The spacious Genni garden had relatively few tables, and Samantha thought of how many Lunans would be uncomfortable in the spacious surroundings. The owner had managed to ship some lovely, oriental antiques up from planetside, and she marveled at the massive holotank that served as the back wall. The garden holograph, complete with floral smells, and a two-meter waterfall made the restaurant feel even more open, yet intimate screens and shrubbery barriers provided privacy for each dinner table. The meal, dehydrated stir fried vegetables, crab in lobster sauce, fresh fried rice, real egg drop soup and green tea, had been excellent.

Her dinner guest had been very quiet, often eyeing Miss O’Keefe, who sat ten meters away with Holotech Jones. From the rude way Dreagan had spoken to Cinda during the flight over to the Japanese colony, Samantha realized he had dealt with her before—and to bad end. She felt certain that he wouldn’t be chasing that skirt.

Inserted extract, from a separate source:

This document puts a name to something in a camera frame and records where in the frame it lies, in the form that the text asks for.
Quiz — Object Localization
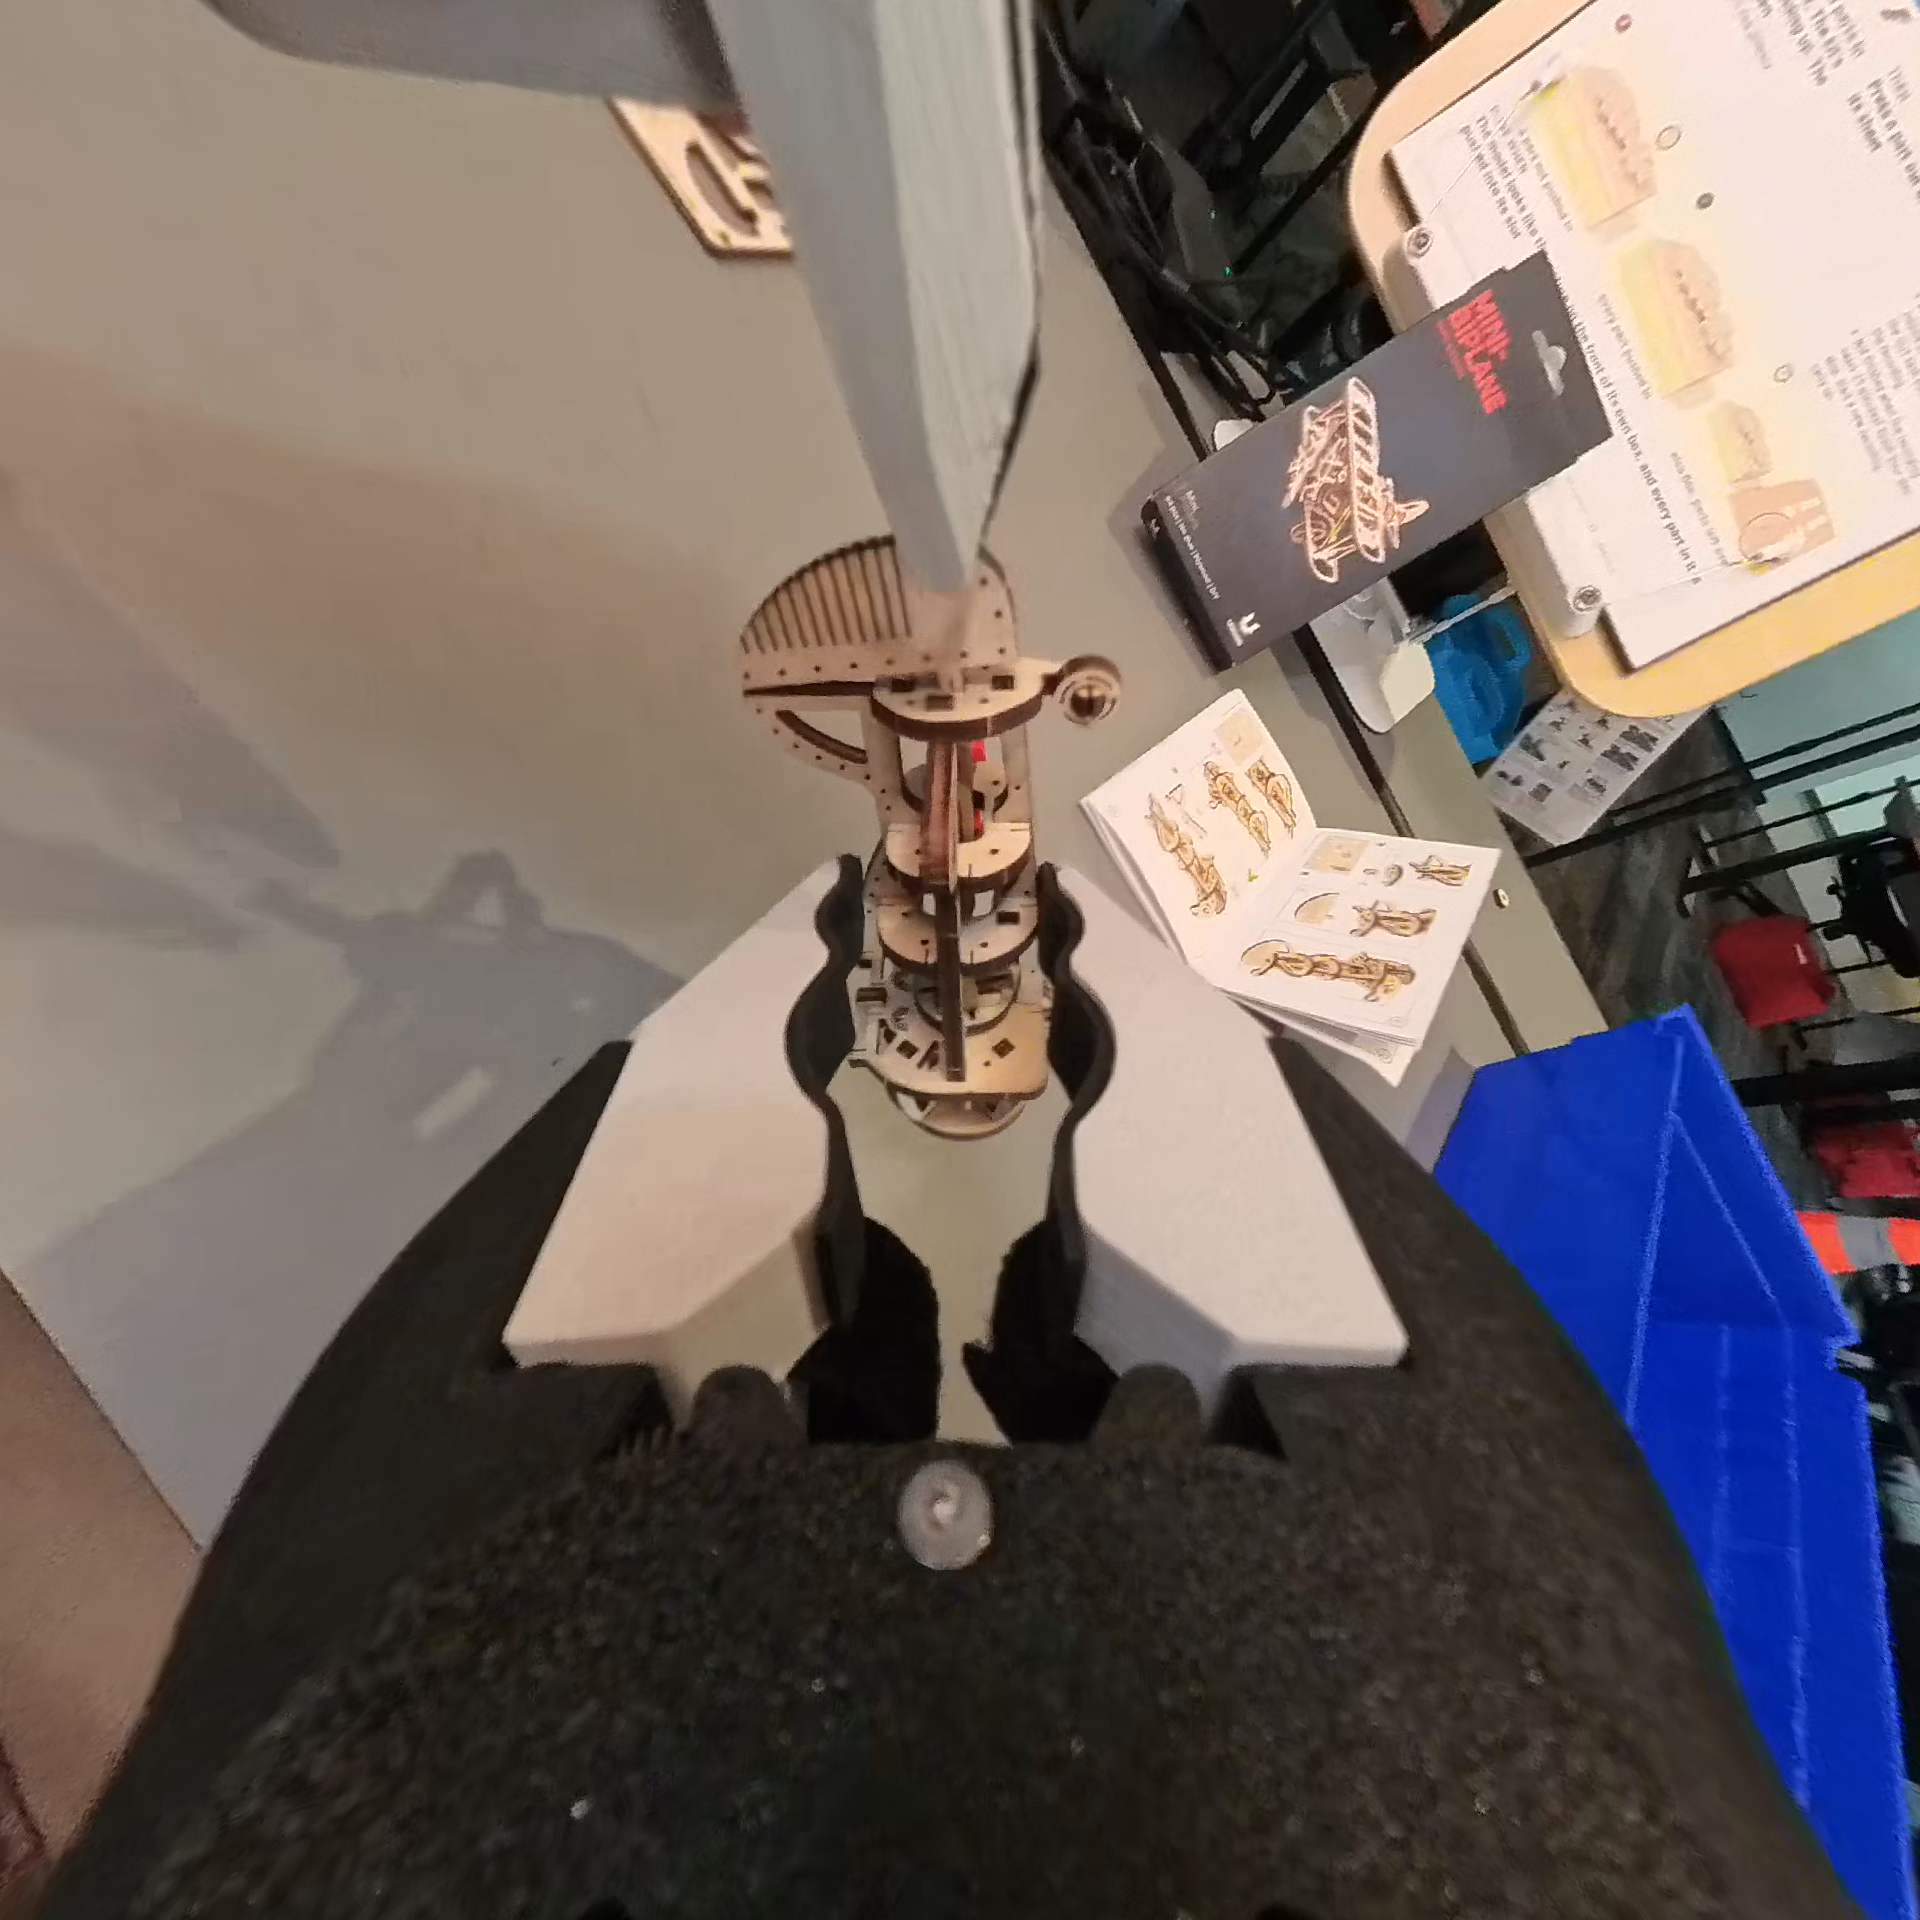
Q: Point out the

Waiting now for a refill, Dreagan toyed with his empty sake glass.

“I get the feeling you brought a chaperon,” he whispered, not happy.

“Two.” Samantha grinned, setting down her cup of green tea. “Guess we’ll soon be a gossip item for the romantics and adventurers.”

“And the Trades and politicians, keeping in twos.”

“And the historians and genetic techs…” she grumbled, her mood clouding briefly. “More twos.”

“Why the frown?” The dark-headed man asked in a gentle tone. “Trouble?”

“I may be a product of that science, I’m discovering.” She sighed, averting his eyes. “And I’m not at all comfortable with that thought.”

“This has something to do with your father’s illness, doesn’t it?”

She regarded him and found compassion, then glanced over Dreagan’s shoulder to Jones and O’Keefe. They seemed content with their meals. The tech’s equipment lay dormant on the chair next to him. She looked back at the man across from her.

“Perceptive of you,” she whispered, pushing her finished meal aside. “I’ve been conducting some double-blind research on my own background. Wanted to be sure Mom will inherit the ranch, you know…” She stopped to push premature grief from her emotions, and Dreagan touched her hand.

“How can I help?” he asked sincerely.

She looked down at his hand, then up at the man. Feeling that wave of anger wash over her, she threw the mental walls up almost automatically. Samantha pulled her hand back with a slight frown.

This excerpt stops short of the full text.